A decisão da desembargadora Vandymara Zanolo acolheu recurso da Procuradoria Geral do Estado (PGE) e determinou que os descontos mensais fiquem resguardados em juízo, sob controle e fiscalização da Justiça, impedindo que o dinheiro seja entregue às instituições.
No recurso, protocolado na última quarta-feira (17), a PGE pediu que as consignações fossem suspensas, no âmbito da ação civil pública movida pelo Ministério Público Estadual e pelo Governo contra as empresas.

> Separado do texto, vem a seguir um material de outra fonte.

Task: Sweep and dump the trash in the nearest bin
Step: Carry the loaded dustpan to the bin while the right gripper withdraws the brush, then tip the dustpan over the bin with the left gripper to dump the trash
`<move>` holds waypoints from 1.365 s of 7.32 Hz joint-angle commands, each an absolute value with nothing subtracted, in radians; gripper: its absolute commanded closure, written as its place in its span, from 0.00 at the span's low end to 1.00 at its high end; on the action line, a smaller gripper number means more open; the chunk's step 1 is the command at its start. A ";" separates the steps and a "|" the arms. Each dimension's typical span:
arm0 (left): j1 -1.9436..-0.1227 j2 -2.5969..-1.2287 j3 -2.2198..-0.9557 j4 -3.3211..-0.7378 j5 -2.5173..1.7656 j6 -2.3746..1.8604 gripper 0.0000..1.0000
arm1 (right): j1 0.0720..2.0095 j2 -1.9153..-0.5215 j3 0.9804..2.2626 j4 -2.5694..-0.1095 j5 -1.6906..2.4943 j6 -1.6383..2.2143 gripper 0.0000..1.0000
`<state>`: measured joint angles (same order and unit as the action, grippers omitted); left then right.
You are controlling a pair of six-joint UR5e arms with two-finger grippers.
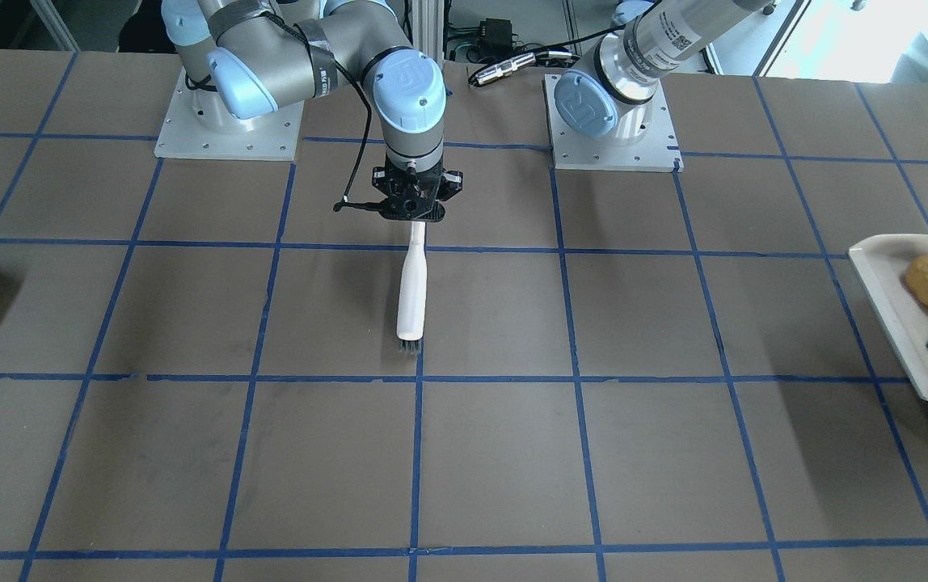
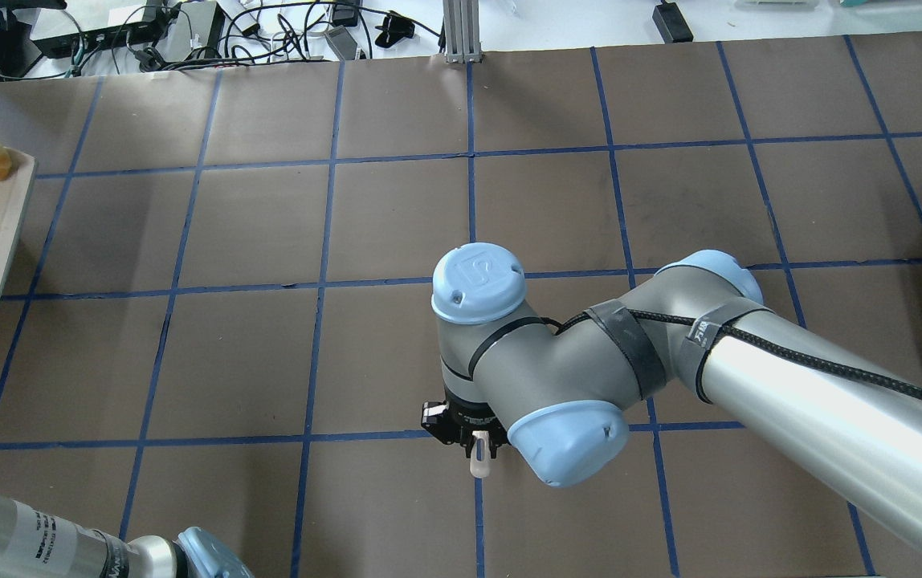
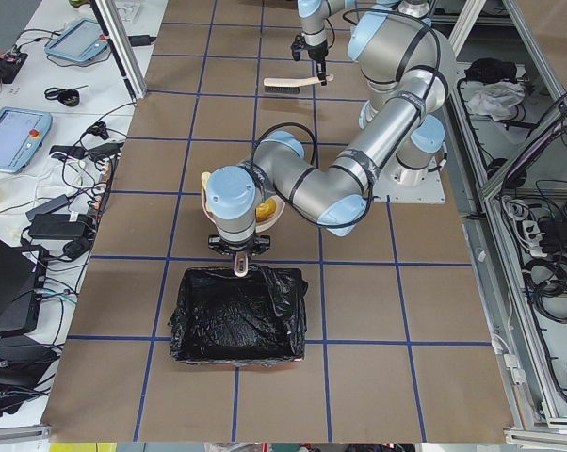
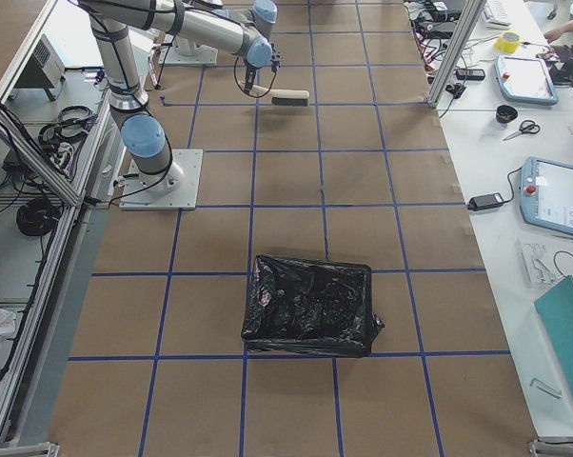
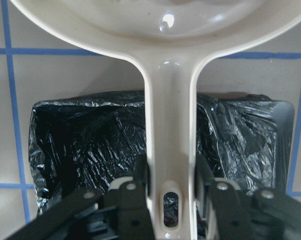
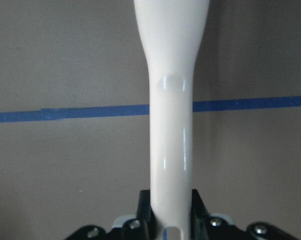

O Governo de Mato Grosso demonstrou, no recurso, que o cronograma de 120 dias para análise dos contratos foi afetado exclusivamente pela falta de cooperação das instituições, que deixaram de fornecer os dados, documentos e bases contratuais necessários.
A análise individualizada exigida pela Justiça começou a ser feita em fevereiro de 2026, e não em dezembro de 2025, pois houve nova decisão judicial alterando o modelo inicial baseado em amostragem padronizada.
“A revogação da tutela provisória produziu imediata alteração do regime de destinação dos valores descontados, autorizando seu repasse direto às instituições financeiras em contexto de incerteza jurídica relevante”, diz trecho da decisão da magistrada.
Com essa decisão, as instituições financeiras acionadas judicialmente, como Capital Consig e Cartos Sociedade de Crédito Direto, seguem totalmente proibidas de receber os repasses diretos da folha de pagamento dos servidores.
Conforme consta na decisão da desembargadora, o Governo do Estado voltará a reter os descontos em folha e efetuar o depósito em contas judiciais, de maneira estritamente individualizada por banco, modalidade e respectivo contrato.
O valor acumulado ficará integralmente congelado sob a guarda da Justiça até que o Superior Tribunal de Justiça (STJ) tome decisão definitiva sobre o tema que trata da validade e de possíveis irregularidades em contratos de cartão de crédito consignado, garantindo que os servidores possam ser integralmente ressarcidos se a ilegalidade dos juros e das práticas comerciais for confirmada.